> [Activity]: In the entries that follow, how many lines include the string "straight"? The answer is the number only.

*** Input for this task ***

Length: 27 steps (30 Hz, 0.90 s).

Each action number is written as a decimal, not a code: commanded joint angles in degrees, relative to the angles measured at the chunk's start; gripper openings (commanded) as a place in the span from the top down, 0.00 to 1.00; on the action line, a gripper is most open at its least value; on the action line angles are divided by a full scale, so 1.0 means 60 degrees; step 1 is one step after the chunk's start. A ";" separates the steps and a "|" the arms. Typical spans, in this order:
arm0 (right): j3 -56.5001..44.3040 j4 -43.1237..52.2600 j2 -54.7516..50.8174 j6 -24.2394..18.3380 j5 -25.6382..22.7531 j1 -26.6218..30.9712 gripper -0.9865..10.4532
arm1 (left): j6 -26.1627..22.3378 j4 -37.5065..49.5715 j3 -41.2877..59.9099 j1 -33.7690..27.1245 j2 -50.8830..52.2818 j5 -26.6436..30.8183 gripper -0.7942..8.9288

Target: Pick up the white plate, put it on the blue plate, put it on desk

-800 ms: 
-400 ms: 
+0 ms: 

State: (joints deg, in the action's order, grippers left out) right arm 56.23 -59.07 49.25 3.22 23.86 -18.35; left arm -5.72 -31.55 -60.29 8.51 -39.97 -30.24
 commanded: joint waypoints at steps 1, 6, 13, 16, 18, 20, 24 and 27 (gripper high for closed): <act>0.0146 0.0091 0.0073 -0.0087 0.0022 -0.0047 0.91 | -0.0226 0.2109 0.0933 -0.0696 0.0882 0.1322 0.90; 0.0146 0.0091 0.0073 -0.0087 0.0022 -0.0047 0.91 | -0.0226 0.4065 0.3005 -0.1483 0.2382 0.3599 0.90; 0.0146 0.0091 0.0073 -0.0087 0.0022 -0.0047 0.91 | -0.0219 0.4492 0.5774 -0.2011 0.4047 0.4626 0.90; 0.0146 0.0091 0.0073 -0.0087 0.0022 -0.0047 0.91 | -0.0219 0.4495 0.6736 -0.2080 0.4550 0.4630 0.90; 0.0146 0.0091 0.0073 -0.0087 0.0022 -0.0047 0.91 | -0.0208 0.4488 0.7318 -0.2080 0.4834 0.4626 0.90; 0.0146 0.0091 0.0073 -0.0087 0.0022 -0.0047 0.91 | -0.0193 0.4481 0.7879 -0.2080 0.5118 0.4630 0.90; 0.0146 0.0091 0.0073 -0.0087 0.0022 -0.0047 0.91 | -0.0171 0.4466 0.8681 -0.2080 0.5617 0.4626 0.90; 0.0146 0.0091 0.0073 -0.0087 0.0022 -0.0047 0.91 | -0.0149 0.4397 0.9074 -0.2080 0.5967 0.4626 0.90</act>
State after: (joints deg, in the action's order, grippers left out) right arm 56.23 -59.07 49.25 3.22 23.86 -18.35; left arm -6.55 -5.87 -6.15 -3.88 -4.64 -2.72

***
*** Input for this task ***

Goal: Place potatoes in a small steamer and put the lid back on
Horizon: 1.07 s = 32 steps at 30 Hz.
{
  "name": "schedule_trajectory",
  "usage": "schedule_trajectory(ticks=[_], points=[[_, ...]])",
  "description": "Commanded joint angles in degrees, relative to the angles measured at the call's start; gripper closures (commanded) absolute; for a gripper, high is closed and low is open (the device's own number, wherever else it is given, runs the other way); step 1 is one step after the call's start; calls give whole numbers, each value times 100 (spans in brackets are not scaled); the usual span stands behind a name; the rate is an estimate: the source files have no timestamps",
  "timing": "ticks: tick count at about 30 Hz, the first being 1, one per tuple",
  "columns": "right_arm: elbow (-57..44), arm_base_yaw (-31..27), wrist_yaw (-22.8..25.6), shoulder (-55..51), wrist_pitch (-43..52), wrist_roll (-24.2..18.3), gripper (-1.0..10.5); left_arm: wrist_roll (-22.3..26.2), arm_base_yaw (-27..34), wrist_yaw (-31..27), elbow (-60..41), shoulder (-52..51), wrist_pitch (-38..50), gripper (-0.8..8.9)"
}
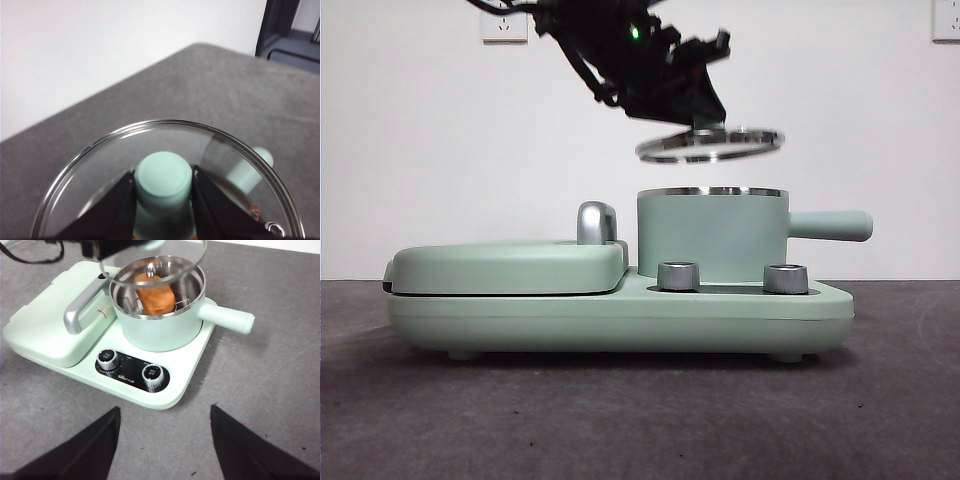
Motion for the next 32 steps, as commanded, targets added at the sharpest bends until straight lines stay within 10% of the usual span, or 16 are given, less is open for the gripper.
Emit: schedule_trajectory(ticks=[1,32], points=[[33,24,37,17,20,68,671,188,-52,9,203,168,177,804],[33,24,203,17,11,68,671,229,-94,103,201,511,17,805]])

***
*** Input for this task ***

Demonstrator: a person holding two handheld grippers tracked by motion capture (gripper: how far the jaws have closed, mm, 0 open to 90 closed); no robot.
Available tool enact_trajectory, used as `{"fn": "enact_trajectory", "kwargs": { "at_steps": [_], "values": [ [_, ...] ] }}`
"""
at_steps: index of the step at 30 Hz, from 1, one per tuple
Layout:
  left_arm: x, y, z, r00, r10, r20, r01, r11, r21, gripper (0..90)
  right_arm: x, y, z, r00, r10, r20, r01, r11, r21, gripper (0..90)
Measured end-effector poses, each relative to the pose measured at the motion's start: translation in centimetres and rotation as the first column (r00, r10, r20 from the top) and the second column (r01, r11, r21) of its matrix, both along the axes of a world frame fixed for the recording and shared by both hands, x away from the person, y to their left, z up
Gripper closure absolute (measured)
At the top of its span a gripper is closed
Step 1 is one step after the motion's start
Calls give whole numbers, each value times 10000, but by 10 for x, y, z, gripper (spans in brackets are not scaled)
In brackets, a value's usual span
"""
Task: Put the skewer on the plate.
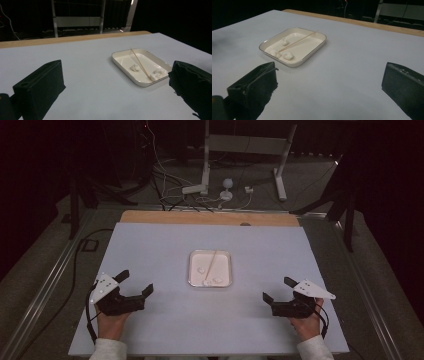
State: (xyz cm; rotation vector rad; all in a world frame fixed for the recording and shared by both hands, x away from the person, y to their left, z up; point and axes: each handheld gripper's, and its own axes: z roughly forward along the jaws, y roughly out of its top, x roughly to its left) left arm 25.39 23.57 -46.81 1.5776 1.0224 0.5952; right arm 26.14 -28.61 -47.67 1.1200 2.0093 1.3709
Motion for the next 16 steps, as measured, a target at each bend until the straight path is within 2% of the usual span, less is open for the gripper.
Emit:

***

> [Response to the task]: 2